くろまめマスターのブログ

あなた自身が名医です。自分の体の声を聞いてみましょう。

飛行機内の非常事態から、妊婦さんをコロナ感染から守る方法を考える

こんにちは、くろまめマスターと申します。

今回は医師国家試験の中から、参考になる問題をみつけたのでご紹介します。

2016年に実施された第110回医師国家試験からです。

 

「旅客機の客室内が急に減圧した場合に、上から落ちてくる酸素マスクを幼児より先に同伴の親が装着するよう勧められている。理由はどれか?」

 

という問題です。

座席1つにつき酸素マスクは1つなので、膝の上に乗せる3歳未満の子供には酸素マスクが届けられません。

 

正解は、「親が意識を失えば、子供を助けられないから」となります。

 

飛行機の中で酸素マスクが1つであれば、親がまずは酸素を確保することで、子供を安全な場所へ連れ出すことが可能になります。

これが逆になり、子供の酸素を優先すると親の意識がもうろうとしてしまいます。

そうなった場合、3歳未満の子供が親を安全な場所へ誘導させることは不可能であり、結果的に親子ともに助けられない可能性があるということです。

 

飛行機に乗っていて酸素マスクが必要になるという経験をすることはほとんどないと思いますので、答えを聞いても「なるほどねー」で終わってしまうと思います。

 

ただこの問題を、妊婦さんの新型コロナウイルス感染の問題に置き換えるとどうでしょうか。

妊婦さんが重症化して命の危険がある場合、お腹の赤ちゃんも同様に命の危険があることになります。
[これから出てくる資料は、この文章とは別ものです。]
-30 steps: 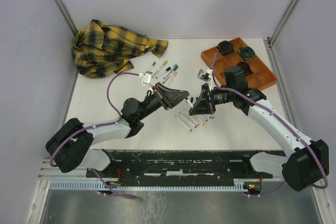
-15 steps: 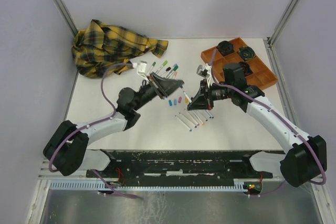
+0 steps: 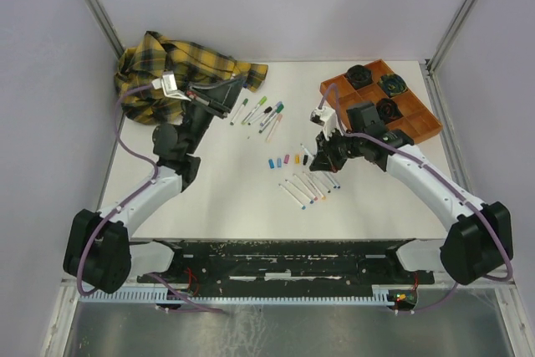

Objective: Open the pen caps
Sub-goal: Open the pen cap from the pen.

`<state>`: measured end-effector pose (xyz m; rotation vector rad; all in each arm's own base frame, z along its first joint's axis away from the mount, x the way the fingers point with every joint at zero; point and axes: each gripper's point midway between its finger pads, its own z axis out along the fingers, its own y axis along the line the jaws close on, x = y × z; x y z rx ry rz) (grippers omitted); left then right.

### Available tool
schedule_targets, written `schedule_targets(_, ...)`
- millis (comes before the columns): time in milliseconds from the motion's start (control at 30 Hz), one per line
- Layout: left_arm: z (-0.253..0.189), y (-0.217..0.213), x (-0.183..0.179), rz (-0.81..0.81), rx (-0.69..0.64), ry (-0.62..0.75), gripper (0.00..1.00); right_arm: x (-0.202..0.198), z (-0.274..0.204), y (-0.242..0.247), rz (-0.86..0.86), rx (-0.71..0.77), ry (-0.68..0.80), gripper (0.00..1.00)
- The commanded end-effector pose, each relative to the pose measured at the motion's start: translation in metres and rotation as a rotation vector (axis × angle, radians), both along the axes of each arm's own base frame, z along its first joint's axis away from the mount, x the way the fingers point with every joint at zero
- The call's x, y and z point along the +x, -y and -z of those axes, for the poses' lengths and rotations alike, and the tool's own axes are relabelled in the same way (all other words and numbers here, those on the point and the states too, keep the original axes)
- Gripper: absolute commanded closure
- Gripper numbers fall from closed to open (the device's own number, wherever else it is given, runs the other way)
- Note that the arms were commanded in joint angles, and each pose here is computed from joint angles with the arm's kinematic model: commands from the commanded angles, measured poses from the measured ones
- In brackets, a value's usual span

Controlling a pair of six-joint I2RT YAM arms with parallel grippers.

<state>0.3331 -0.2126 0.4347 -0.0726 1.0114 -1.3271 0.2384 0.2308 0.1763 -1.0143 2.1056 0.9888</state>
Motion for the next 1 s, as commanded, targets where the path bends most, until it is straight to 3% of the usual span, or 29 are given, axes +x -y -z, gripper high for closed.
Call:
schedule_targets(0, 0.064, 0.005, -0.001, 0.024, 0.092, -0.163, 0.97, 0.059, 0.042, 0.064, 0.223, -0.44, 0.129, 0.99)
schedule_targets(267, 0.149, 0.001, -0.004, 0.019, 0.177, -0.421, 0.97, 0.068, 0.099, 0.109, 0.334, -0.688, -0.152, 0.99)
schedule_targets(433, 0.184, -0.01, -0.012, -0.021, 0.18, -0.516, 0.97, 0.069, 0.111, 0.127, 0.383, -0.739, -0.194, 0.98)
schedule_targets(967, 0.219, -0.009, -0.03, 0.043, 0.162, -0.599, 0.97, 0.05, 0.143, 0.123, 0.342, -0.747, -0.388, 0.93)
したがって、赤ちゃんの命を守るためには、親が対策を行う必要があります。

 

一般的に妊婦さんはお腹がふくらむほど、肺が下から押さえられて息を吸い込みにくくなります。

そのため新型コロナウイルスに感染すると余計に息がしにくくなり、酸素が必要な状態になりやすくなります。

つまり重症化しやすくなるということになります。

 

母親の酸素が足りなくなれば、お腹の赤ちゃんも酸素が足りなくなります。

先ほどの飛行機の問題と同じで、親子ともに酸素が不足します。

 

そしてその状況で必要なことも同じであり、まず母親を守ることが必要です。

 

それではどうやって母親である妊婦さんを守るか。

もちろんワクチンは有効でありますが、ただしそれ以上に必要なことは、妊婦さんを守るという社会の意識です。

 

妊婦さんへの感染の8割は夫やパートナーからと言われています。

周りの家族やパートナーも他人ごとではなく、一緒に感染対策をしっかり行うことが必要です。

 

ちなみに飛行機の問題では周りの乗客は登場しませんが、みんなで酸素を分け合った方が親子ともに救出できる確率はさらに高くなるはずです。

 

周りに妊婦さんがいなくても、感染リスクの高くなる行動を自粛して1日過ごした時には、コロナウイルスを拡散させず、どこかで不安な日々を過ごしている妊婦さんを守ることができた、と自分のことを誇らしく感じてください。 

 

以上です。最後までお読みいただきありがとうございました。